** Task instructions **
Would you restate the entries below word for word, starting at the first line and ending with the one that has "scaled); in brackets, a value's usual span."?

** Exercise data **
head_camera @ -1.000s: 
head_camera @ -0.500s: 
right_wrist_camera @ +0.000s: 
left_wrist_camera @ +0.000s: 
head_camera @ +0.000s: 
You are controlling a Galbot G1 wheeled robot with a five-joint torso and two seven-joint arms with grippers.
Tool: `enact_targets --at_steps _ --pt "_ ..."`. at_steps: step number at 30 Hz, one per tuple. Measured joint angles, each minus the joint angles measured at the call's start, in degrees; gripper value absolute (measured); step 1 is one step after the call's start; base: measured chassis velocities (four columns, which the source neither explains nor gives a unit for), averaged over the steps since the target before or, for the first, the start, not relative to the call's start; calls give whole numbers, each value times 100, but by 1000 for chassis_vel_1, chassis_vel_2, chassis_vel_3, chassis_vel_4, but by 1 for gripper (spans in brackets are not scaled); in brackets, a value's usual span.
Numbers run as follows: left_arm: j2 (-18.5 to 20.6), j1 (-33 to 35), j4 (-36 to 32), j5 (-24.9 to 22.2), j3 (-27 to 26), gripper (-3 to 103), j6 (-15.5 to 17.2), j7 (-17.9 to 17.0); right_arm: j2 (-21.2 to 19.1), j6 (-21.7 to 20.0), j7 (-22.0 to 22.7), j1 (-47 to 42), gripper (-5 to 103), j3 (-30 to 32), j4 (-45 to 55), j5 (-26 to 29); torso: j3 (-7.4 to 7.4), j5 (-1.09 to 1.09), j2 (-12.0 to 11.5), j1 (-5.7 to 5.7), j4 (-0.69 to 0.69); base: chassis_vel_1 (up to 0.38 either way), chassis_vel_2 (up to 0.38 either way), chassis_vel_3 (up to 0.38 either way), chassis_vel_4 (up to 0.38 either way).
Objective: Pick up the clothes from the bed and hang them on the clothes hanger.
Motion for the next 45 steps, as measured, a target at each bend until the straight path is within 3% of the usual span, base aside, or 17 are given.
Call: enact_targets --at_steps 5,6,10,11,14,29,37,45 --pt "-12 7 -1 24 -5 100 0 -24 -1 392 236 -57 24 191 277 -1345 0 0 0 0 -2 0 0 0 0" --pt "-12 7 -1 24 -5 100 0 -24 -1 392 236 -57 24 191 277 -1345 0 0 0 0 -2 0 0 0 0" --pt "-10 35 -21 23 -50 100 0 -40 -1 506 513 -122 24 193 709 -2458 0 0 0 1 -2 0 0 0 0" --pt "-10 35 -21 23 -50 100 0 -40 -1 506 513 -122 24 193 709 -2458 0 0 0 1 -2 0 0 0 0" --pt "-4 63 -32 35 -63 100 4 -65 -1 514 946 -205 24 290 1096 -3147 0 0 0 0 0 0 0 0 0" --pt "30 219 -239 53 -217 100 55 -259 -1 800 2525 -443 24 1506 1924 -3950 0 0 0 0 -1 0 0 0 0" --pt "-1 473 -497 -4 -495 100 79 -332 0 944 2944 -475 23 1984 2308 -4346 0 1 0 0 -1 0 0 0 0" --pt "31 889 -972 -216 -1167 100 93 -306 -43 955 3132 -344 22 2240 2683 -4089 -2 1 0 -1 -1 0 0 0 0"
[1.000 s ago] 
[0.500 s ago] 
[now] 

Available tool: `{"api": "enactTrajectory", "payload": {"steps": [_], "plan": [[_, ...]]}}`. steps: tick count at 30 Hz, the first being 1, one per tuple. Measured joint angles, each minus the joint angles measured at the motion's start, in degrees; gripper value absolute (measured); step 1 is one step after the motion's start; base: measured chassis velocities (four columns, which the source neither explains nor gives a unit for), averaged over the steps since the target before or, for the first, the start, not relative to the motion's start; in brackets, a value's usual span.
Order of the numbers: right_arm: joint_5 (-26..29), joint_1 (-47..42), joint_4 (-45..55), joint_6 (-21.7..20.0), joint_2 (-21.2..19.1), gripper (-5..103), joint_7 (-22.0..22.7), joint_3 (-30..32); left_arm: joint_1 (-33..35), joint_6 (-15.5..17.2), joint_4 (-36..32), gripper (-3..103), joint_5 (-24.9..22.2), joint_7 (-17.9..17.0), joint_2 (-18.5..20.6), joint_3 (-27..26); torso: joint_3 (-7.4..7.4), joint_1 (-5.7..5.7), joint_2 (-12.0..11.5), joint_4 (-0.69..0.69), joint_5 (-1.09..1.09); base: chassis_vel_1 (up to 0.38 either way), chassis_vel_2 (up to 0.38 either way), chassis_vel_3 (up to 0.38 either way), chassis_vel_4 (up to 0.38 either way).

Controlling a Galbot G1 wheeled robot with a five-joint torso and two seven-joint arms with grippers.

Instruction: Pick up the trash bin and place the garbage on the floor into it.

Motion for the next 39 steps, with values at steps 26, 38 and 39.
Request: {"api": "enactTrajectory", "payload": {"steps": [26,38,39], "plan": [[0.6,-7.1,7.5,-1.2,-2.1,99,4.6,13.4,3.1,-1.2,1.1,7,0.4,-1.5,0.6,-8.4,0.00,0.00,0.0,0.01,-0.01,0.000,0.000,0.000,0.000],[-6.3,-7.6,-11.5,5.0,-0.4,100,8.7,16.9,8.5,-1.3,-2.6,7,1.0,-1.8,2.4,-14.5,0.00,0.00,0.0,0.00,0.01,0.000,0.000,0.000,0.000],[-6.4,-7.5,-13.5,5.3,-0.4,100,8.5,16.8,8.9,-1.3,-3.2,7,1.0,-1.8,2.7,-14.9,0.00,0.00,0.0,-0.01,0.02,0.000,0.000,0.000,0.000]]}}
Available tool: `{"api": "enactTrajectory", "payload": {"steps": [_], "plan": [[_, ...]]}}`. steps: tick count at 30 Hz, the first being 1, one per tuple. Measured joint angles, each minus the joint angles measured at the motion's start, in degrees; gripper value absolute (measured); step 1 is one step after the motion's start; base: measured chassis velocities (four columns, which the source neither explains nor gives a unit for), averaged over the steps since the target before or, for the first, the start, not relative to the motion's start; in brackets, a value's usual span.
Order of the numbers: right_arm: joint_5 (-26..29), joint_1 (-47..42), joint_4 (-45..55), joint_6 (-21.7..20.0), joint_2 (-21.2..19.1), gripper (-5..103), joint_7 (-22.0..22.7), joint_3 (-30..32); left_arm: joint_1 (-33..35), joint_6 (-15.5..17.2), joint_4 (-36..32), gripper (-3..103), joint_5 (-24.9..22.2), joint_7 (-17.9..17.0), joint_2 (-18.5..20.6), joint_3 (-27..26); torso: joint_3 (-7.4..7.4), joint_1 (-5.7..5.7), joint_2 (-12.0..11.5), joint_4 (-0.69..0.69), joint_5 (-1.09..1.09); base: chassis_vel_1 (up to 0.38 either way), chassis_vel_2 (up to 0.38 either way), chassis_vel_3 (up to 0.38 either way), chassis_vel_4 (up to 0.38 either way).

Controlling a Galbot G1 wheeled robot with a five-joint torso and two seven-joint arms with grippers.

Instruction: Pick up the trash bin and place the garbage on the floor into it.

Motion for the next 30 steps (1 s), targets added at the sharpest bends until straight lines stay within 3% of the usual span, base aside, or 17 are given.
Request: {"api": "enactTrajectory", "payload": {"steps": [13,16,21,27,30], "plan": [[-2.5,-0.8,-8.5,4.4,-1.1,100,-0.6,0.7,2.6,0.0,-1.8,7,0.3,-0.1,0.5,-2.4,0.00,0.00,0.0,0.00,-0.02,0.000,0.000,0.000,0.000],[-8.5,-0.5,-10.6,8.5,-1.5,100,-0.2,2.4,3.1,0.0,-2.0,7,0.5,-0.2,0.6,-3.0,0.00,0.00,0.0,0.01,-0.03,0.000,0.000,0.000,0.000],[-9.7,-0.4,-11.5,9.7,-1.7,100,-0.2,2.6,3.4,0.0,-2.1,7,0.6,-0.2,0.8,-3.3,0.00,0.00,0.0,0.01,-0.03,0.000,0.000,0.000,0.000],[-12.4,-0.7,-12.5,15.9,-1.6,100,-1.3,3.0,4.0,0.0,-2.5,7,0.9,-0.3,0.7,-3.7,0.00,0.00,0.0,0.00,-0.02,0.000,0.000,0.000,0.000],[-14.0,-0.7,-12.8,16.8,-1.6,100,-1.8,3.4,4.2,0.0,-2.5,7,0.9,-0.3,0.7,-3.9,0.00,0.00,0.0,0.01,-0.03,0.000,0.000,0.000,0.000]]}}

** Answer to the problem **
head_camera @ -1.000s: 
head_camera @ -0.500s: 
right_wrist_camera @ +0.000s: 
left_wrist_camera @ +0.000s: 
head_camera @ +0.000s: 
You are controlling a Galbot G1 wheeled robot with a five-joint torso and two seven-joint arms with grippers.
Tool: `enact_targets --at_steps _ --pt "_ ..."`. at_steps: step number at 30 Hz, one per tuple. Measured joint angles, each minus the joint angles measured at the call's start, in degrees; gripper value absolute (measured); step 1 is one step after the call's start; base: measured chassis velocities (four columns, which the source neither explains nor gives a unit for), averaged over the steps since the target before or, for the first, the start, not relative to the call's start; calls give whole numbers, each value times 100, but by 1000 for chassis_vel_1, chassis_vel_2, chassis_vel_3, chassis_vel_4, but by 1 for gripper (spans in brackets are not scaled); in brackets, a value's usual span.

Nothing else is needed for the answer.